Thread: Re: [GENERAL] PANIC: heap_update_redo: no block

Re: [GENERAL] PANIC: heap_update_redo: no block

From
Tom Lane
Date:
[ redirecting to a more appropriate mailing list ]

"Alex bahdushka" <bahdushka@gmail.com> writes:

> LOG:  REDO @ D/19176610; LSN D/19176644: prev D/191765E8; xid 81148979: Heap - clean: rel 1663/16386/16559898; blk 0
> LOG:  REDO @ D/19176644; LSN D/191766A4: prev D/19176610; xid 81148979: Heap - move: rel 1663/16386/16559898; tid
1/1;new 0/10
 
> PANIC:  heap_update_redo: no block: target blcknum: 1, relation(1663/16386/16559898) length: 1

I think what's happened here is that VACUUM FULL moved the only tuple
off page 1 of the relation, then truncated off page 1, and now
heap_update_redo is panicking because it can't find page 1 to replay the
move.  Curious that we've not seen a case like this before, because it
seems like a generic hazard for WAL replay.

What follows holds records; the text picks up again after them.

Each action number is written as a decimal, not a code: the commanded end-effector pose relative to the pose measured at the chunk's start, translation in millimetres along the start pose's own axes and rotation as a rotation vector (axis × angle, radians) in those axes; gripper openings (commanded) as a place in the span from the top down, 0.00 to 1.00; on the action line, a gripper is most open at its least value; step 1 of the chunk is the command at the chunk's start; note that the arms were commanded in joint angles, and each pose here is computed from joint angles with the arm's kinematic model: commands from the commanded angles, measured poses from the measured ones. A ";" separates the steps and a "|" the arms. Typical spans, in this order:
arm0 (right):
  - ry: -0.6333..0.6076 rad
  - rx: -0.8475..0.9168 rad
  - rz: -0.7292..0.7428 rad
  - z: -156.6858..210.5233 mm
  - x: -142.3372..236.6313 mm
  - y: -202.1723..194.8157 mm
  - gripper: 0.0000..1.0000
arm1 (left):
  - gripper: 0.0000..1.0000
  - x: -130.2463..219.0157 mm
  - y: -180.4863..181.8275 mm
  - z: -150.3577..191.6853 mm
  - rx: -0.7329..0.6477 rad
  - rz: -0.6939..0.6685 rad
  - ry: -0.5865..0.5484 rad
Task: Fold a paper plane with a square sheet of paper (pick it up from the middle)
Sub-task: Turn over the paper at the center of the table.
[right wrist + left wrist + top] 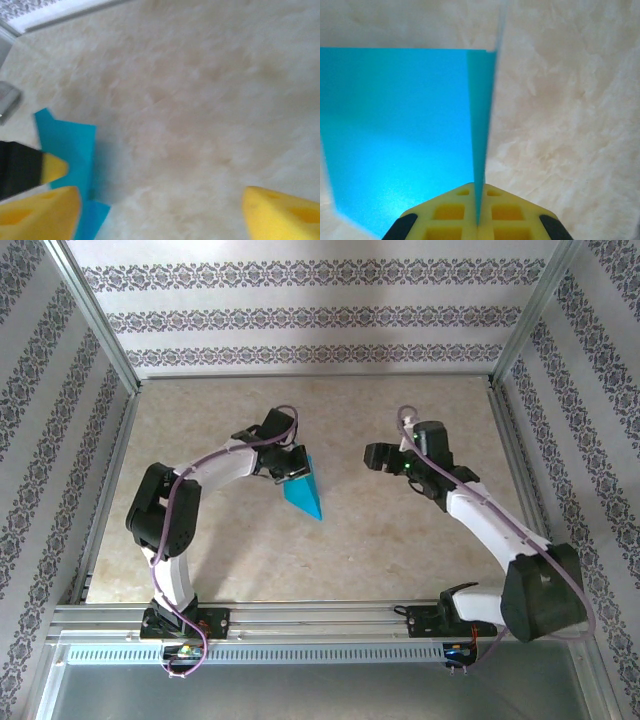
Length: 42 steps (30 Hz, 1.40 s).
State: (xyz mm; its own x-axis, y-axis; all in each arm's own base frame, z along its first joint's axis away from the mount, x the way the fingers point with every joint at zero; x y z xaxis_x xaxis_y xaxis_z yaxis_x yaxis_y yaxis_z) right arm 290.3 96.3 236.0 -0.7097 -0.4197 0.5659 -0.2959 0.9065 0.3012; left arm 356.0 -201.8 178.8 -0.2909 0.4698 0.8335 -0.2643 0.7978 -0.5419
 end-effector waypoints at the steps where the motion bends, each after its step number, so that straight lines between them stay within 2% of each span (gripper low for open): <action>1: -0.041 0.069 0.089 1.4 12.4 -10.7 0.02 | 0.95 37.9 12.3 7.8 -0.146 -0.296 0.018; 7: -0.112 0.070 0.160 -3.3 25.6 -18.1 0.02 | 0.96 81.9 3.2 -4.3 -0.278 -0.605 -0.089; 11: -0.158 0.049 0.191 -0.4 30.9 -24.5 0.02 | 0.95 92.0 -1.2 -11.2 -0.336 -0.806 -0.180; 16: -0.149 0.012 0.230 -0.2 34.0 -28.8 0.02 | 0.95 68.9 -8.0 -13.3 -0.393 -0.961 -0.230; 22: -0.093 -0.063 0.207 0.3 28.9 -33.3 0.02 | 0.95 12.1 -11.2 -12.8 -0.456 -1.111 -0.231; 31: -0.054 -0.129 0.210 6.8 24.9 -44.8 0.02 | 0.95 -52.3 -10.7 4.9 -0.503 -1.170 -0.207; 34: -0.039 -0.148 0.207 9.5 22.4 -47.8 0.02 | 0.93 -66.8 -10.3 12.2 -0.492 -1.141 -0.186; 42: -0.014 -0.181 0.183 11.0 15.3 -49.5 0.02 | 0.82 -93.5 -11.0 28.1 -0.436 -1.019 -0.097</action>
State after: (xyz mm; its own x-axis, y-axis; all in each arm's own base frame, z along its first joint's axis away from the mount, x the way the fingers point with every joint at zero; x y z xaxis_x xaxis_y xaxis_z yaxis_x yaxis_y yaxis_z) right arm 283.5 45.3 214.7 -0.7463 -0.2252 0.6264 -0.0389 0.9542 0.2967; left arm 362.7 -254.2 108.4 -0.2137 -0.5544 0.8044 -0.0644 0.8296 0.5547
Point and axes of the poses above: each hand's point on the last joint's axis, 136 mm out from that joint toward the fingers, its own x axis back along the fingers, its own y axis along the line the jaws close on, z = x × y, the point moved 10 cm from there along x, back along the fingers, and after that the axes turned 9 degrees about x, right-handed, at the moved point
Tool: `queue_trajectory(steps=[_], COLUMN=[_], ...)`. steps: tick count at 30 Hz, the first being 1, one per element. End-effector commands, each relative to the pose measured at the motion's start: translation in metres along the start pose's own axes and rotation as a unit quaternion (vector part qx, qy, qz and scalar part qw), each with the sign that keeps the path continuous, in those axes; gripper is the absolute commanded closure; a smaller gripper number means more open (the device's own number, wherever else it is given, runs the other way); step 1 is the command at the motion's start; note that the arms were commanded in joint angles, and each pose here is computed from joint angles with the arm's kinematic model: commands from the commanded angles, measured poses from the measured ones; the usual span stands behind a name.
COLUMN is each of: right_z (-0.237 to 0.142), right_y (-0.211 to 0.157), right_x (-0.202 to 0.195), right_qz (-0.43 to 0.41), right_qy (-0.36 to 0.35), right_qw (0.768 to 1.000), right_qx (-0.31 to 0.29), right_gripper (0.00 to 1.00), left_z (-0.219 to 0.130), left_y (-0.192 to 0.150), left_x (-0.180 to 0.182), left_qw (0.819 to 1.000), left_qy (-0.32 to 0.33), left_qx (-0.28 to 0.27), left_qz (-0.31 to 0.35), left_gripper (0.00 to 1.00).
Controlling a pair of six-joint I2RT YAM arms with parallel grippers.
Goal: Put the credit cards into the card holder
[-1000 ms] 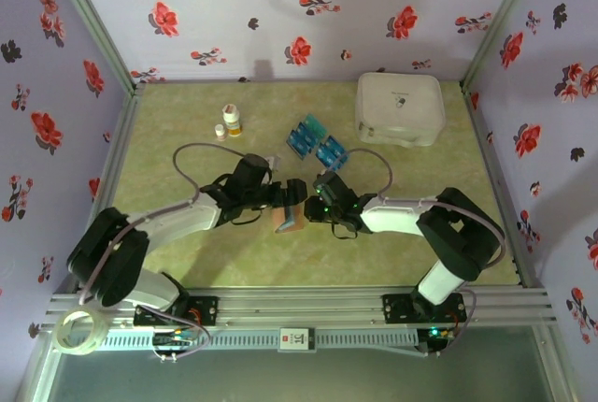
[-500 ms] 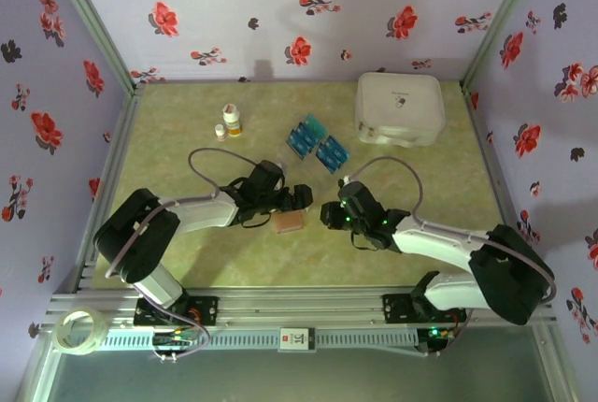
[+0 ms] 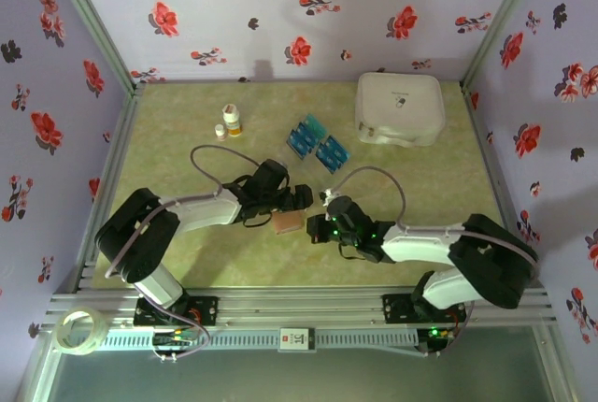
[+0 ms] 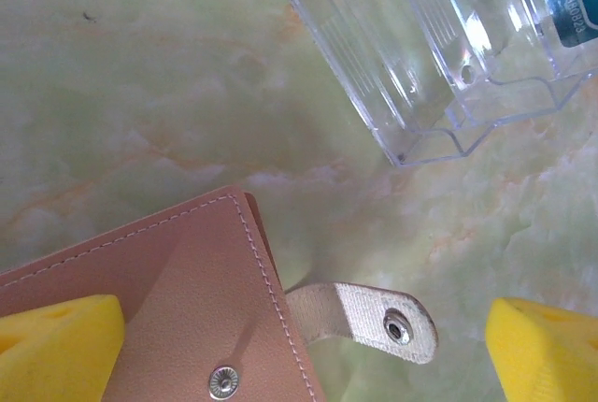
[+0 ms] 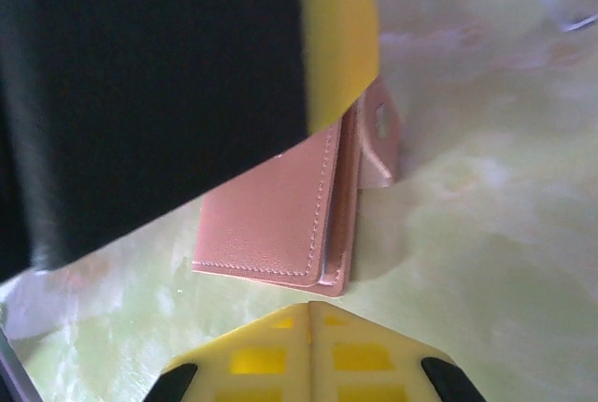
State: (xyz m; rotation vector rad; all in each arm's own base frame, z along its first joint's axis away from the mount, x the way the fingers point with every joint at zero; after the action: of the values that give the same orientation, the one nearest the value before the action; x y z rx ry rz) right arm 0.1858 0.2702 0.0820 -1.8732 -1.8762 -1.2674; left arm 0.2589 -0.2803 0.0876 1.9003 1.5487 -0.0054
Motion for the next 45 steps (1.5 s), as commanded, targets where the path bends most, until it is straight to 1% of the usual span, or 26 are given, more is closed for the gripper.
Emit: queue_trajectory(steps=[1,6,10,15,19,23,27,31,37,45], right_z=[0.008,0.018,0.021,0.027,0.036,0.044,0.049,0.05,0.05,0.051], right_y=[0.011,0.012,0.013,0.01,0.003,-0.003,-0.008,-0.01,-0.014,-0.017], right_x=[0.032,0.041,0.041,0.032,0.018,0.009,0.004,-0.001,-0.006,-0.011], right_qz=[-0.019,-0.025,-0.023,-0.02,-0.014,-0.006,-0.001,0.004,0.011,0.018], right_qy=[0.051,0.054,0.052,0.034,0.021,0.016,0.013,0.009,0.005,0.0], right_qw=[0.998,0.998,0.998,0.999,1.0,1.0,1.0,1.0,1.0,1.0], right_qx=[-0.021,-0.019,-0.024,-0.021,-0.017,-0.012,-0.007,-0.005,-0.003,0.002], right_gripper=[0.99,1.0,1.0,1.0,1.0,1.0,1.0,1.0,1.0,1.0], left_z=[-0.003,-0.005,-0.003,-0.002,-0.004,-0.014,-0.032,-0.048,-0.057,-0.046], left_y=[0.006,0.017,0.017,0.016,0.022,0.04,0.062,0.069,0.052,0.009], left_x=[0.006,0.003,0.004,0.006,0.008,0.012,0.021,0.035,0.054,0.087], left_qw=[1.0,1.0,1.0,1.0,1.0,1.0,1.0,0.999,0.998,0.991], left_qy=[0.027,0.016,0.016,0.017,0.017,0.017,0.021,0.035,0.065,0.119], left_qx=[0.013,0.012,0.017,0.02,0.017,0.002,-0.019,-0.024,0.0,0.053], left_qz=[0.006,0.003,0.004,0.0,0.0,-0.003,-0.008,-0.006,0.014,0.037], left_gripper=[0.0,0.0,0.0,0.0,0.0,0.0,0.0,0.0,0.0,0.0])
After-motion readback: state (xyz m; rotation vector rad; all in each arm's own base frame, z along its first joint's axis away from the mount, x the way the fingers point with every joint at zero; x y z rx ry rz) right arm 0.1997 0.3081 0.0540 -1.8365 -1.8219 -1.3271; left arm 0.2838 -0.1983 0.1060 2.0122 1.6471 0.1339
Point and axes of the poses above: each hand's point on the last joint's axis, 136 mm out from that joint toward the fingers, its own z axis out along the fingers, its own x axis along the line the jaws close on, y = z × x, the point moved 4 cm from there along -z, back along the fingers, and after that the axes turned 12 degrees about z, right-handed, at the moved point
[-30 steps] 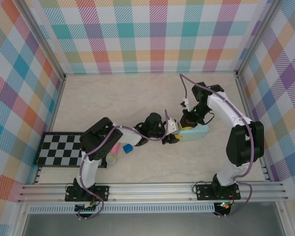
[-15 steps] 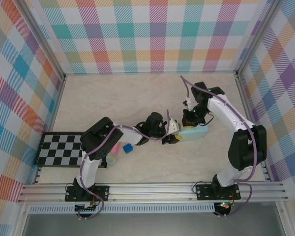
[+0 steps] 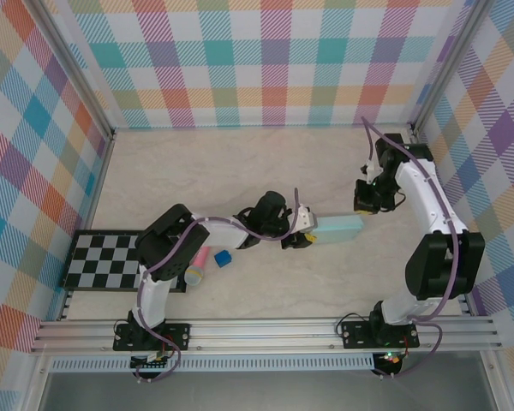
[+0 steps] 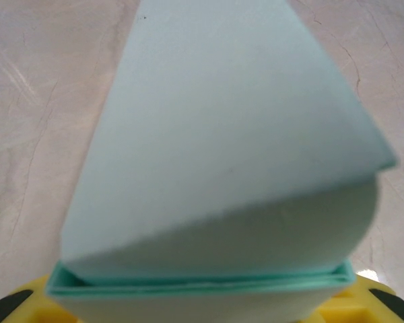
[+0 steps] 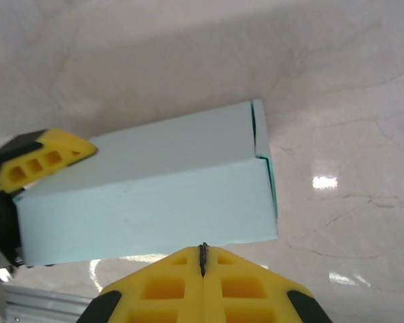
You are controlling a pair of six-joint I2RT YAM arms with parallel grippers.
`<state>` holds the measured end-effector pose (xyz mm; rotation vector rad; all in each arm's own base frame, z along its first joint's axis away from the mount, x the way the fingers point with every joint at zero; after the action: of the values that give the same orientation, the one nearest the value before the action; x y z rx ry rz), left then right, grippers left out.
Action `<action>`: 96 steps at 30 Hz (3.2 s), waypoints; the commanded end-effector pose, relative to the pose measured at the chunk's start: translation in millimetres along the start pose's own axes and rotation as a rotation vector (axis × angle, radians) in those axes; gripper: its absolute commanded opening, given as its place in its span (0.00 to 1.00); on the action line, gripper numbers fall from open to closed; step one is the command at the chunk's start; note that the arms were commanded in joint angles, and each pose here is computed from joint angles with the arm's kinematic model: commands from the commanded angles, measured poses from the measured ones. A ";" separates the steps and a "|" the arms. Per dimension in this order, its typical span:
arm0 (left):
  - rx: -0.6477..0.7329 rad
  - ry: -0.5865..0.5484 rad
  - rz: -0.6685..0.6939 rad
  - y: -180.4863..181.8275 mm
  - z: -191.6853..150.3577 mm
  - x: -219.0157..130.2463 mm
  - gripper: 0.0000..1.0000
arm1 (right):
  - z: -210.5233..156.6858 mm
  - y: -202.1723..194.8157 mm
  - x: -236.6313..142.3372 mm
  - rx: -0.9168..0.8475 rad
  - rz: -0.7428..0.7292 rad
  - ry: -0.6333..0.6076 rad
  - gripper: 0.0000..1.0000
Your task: Fold the paper box
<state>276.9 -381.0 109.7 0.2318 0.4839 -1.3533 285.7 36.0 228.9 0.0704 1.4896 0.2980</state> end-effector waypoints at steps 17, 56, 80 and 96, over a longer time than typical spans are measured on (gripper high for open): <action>-0.183 0.101 0.070 -5.4 -78.1 -6.0 0.11 | 4.9 -3.9 24.8 -0.071 0.005 0.098 0.00; -0.268 0.101 0.010 -10.7 -104.9 1.4 0.11 | 3.8 104.1 53.0 -0.227 0.078 0.169 0.00; -0.334 0.044 -0.013 -3.4 -107.6 6.2 0.12 | 1.6 120.5 49.7 -0.197 0.174 0.113 0.00; -0.333 0.084 -0.004 -0.8 -107.7 8.5 0.12 | 2.8 75.0 77.3 -0.082 0.136 0.088 0.00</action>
<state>271.1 -365.0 78.7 -0.0272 0.4200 -1.3411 276.7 151.6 180.2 0.1248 1.5469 0.5810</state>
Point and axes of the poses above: each hand's point on the last joint's axis, 136 mm out from that joint toward the fingers, its own x axis out along the fingers, its own y axis along the line the jaws close on, z = x × y, the point moved 7 cm from there along -x, back along the fingers, and after that the axes turned 14 degrees about -x, right-handed, at the moved point
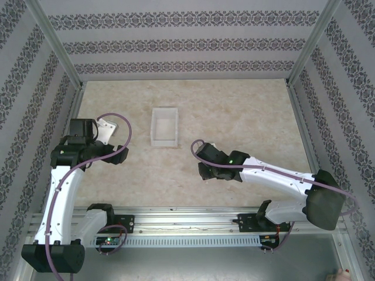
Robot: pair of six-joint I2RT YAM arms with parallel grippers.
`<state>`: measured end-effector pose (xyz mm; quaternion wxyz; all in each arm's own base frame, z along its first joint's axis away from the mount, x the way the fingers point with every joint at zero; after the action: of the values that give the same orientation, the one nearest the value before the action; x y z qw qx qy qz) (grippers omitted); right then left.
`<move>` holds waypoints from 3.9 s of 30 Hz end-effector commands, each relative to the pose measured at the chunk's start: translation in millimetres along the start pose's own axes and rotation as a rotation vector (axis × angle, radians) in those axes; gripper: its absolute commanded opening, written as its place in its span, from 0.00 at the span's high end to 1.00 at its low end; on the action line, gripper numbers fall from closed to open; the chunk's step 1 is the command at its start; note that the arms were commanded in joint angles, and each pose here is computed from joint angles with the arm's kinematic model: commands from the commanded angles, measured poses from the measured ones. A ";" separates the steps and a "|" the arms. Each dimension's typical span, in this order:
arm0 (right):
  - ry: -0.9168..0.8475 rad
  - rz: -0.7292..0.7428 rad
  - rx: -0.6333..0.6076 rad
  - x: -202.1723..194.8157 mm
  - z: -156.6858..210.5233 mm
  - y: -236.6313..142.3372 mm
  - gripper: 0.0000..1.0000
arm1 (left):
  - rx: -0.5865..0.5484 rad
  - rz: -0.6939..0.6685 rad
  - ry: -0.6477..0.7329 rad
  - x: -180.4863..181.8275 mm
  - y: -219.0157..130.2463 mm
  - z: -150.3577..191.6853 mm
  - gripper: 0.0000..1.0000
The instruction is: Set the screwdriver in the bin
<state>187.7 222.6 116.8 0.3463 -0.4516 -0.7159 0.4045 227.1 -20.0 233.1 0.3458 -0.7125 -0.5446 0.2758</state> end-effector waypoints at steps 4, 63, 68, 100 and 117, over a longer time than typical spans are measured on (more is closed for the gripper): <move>-0.027 -0.007 -0.047 1.8 -14.1 -18.8 0.79 | -0.037 0.023 -0.007 -6.4 -8.9 -5.4 0.01; 0.088 -0.004 -0.105 84.9 -216.0 121.7 0.78 | -0.189 -0.014 0.060 -16.2 -60.0 -5.2 0.01; 0.098 0.003 -0.084 82.7 -215.8 136.2 0.77 | -0.182 -0.010 0.063 -17.1 -57.6 -1.7 0.01; 0.098 0.001 -0.033 84.8 -206.7 157.9 0.69 | -0.160 0.021 0.039 -20.0 -49.9 2.3 0.01; 0.020 -0.042 -0.241 95.7 -264.4 59.3 0.56 | -0.062 -0.056 0.019 -1.3 -30.6 3.3 0.01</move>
<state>397.6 401.7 120.8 0.3363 -0.4749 -0.7334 0.3514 205.3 -19.1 262.4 0.3193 -0.7222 -0.5672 0.2341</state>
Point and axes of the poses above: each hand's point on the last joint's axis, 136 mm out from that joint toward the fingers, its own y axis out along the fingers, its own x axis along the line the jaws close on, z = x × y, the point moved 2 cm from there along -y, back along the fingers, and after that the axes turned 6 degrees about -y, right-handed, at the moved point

The simplest fix would be to treat WAL records as no-ops if they refer
to nonexistent pages, but that seems much too prone to hide real failure
conditions.  Another thought is to remember that we ignored this record,
and then complain if we don't see a TRUNCATE that would've removed the
page.  That would be pretty complicated but not impossible.  Anyone have
a better idea?
        regards, tom lane


Re: [GENERAL] PANIC: heap_update_redo: no block

From
Greg Stark
Date:
Tom Lane <tgl@sss.pgh.pa.us> writes:

> I think what's happened here is that VACUUM FULL moved the only tuple
> off page 1 of the relation, then truncated off page 1, and now
> heap_update_redo is panicking because it can't find page 1 to replay the
> move.  Curious that we've not seen a case like this before, because it
> seems like a generic hazard for WAL replay.

This sounds familiar

http://archives.postgresql.org/pgsql-hackers/2005-05/msg01369.php


-- 
greg



Re: [GENERAL] PANIC: heap_update_redo: no block

From
Tom Lane
Date:
Greg Stark <gsstark@mit.edu> writes:
> This sounds familiar
> http://archives.postgresql.org/pgsql-hackers/2005-05/msg01369.php

Hm, I had totally forgotten about that todo item :-(.  Time to push it
back up the priority list.
        regards, tom lane


Re: [GENERAL] PANIC: heap_update_redo: no block

From
Tom Lane
Date:
Greg Stark <gsstark@mit.edu> writes:
> Tom Lane <tgl@sss.pgh.pa.us> writes:
>> I think what's happened here is that VACUUM FULL moved the only tuple
>> off page 1 of the relation, then truncated off page 1, and now
>> heap_update_redo is panicking because it can't find page 1 to replay the
>> move.  Curious that we've not seen a case like this before, because it
>> seems like a generic hazard for WAL replay.

> This sounds familiar
> http://archives.postgresql.org/pgsql-hackers/2005-05/msg01369.php

After further review I've concluded that there is not a systemic bug
here, but there are several nearby local bugs.  The reason it's not
a systemic bug is that this scenario is supposed to be handled by the
same mechanism that prevents torn-page writes: the first XLOG record
that touches a given page after a checkpoint is supposed to rewrite
the entire page, rather than update it incrementally.  Since XLOG replay
always begins at a checkpoint, this means we should always be able to
write a fresh copy of the page, even after relation deletion or
truncation.  Furthermore, during XLOG replay we are willing to create
a table (or even a whole tablespace or database directory) if it's not
there when touched.  The subsequent replay of the deletion or truncation
will get rid of any unwanted data again.

Therefore, there is no systemic bug --- unless you are running with
full_page_writes=off.  I assert that that GUC variable is broken and
must be removed.

There are, however, a bunch of local bugs, including these:

* On a symlink-less platform (ie, Windows), TablespaceCreateDbspace is
#ifdef'd to be a no-op.  This is wrong because it performs the essential
function of re-creating a tablespace or database directory if needed
during replay.  AFAICS the #if can just be removed and have the same
code with or without symlinks.

* log_heap_update decides that it can set XLOG_HEAP_INIT_PAGE instead
of storing the full destination page, if the destination contains only
the single tuple being moved.  This is fine, except it also resets the
buffer indicator for the *source* page, which is wrong --- that page
may still need to be re-generated from the xlog record.  This is the
proximate cause of the bug report that started this thread.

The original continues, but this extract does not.